Research Article

Sleepwalking, night terrors, and consciousness.

BMJ 1990; 300 doi: http://dx.doi.org/10.1136/bmj.300.6721.360 (Published 10 February 1990) Cite this as: BMJ 1990;300:360
  1. A H Crisp,
  2. B M Matthews,
  3. M Oakey,
  4. M Crutchfield
  1. Academic Department of Psychiatry, St George's Hospital Medical School, London.

    Abstract

    OBJECTIVE--To determine some personality and psychoneurotic characteristics of adults who have the sleepwalking-night terrors syndrome. DESIGN--Prospective assessment of two groups of consecutive patients with a firm diagnosis of either of two specific sleep disorders as established clinically and by polysomnography.
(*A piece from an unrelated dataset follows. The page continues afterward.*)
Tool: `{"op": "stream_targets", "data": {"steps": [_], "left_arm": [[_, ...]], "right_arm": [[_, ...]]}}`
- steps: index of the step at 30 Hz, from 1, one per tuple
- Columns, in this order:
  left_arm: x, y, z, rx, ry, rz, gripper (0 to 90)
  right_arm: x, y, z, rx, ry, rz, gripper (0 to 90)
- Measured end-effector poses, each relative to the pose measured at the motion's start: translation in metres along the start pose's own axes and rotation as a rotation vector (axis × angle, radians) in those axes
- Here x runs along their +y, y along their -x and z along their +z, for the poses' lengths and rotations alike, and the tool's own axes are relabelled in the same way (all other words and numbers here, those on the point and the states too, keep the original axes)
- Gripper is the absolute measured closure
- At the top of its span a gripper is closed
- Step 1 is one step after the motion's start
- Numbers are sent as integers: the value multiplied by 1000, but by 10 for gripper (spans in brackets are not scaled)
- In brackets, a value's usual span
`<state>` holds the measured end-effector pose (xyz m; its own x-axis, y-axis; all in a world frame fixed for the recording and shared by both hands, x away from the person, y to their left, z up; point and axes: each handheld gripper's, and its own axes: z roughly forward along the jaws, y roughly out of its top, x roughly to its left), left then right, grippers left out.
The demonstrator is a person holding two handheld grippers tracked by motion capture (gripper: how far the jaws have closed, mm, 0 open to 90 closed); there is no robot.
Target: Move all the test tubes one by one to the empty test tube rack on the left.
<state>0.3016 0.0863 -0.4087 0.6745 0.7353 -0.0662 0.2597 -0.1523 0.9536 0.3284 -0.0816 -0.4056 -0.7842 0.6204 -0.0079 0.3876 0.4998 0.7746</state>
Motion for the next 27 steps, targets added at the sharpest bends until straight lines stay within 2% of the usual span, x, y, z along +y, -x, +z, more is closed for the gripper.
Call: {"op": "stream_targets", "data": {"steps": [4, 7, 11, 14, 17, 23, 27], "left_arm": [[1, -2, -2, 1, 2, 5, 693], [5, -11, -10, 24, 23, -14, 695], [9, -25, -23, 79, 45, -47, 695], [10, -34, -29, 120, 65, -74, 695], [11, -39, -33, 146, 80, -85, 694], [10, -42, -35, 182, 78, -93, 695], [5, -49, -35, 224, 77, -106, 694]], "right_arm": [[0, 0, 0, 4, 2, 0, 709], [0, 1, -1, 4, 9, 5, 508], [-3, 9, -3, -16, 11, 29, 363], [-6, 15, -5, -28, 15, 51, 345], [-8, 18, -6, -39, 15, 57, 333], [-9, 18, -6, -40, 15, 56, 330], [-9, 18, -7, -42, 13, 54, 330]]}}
SETTING--Outpatient sleep disorders clinic and sleep laboratory in a tertiary referral centre. PATIENTS--12 Patients referred consecutively to the clinic in whom a diagnosis of sleepwalking (six) or night terrors (six) was confirmed. MAIN OUTCOME MEASURES--Psychological characteristics as measured at the time of clinical assessment by means of the Eysenck personality questionnaire, the hostility and direction of hostility questionnaire, and the Crown-Crisp experiential index. RESULTS--Both groups scored exceptionally highly on the hysteria scale of the Crown-Crisp experiential index and the night terrors group also scored highly on the anxiety scale. The patients with sleepwalking also scored highly on a measure of externally directed hostility. CONCLUSIONS--The physiological and psychological features identified in these patients, possibly reflecting different expressions of a constitutional cerebral characteristic, may be explored in terms of hysterical dissociation. The findings contribute to the debate concerning the nature of sleepwalking, in particular with and without the forensic aspects.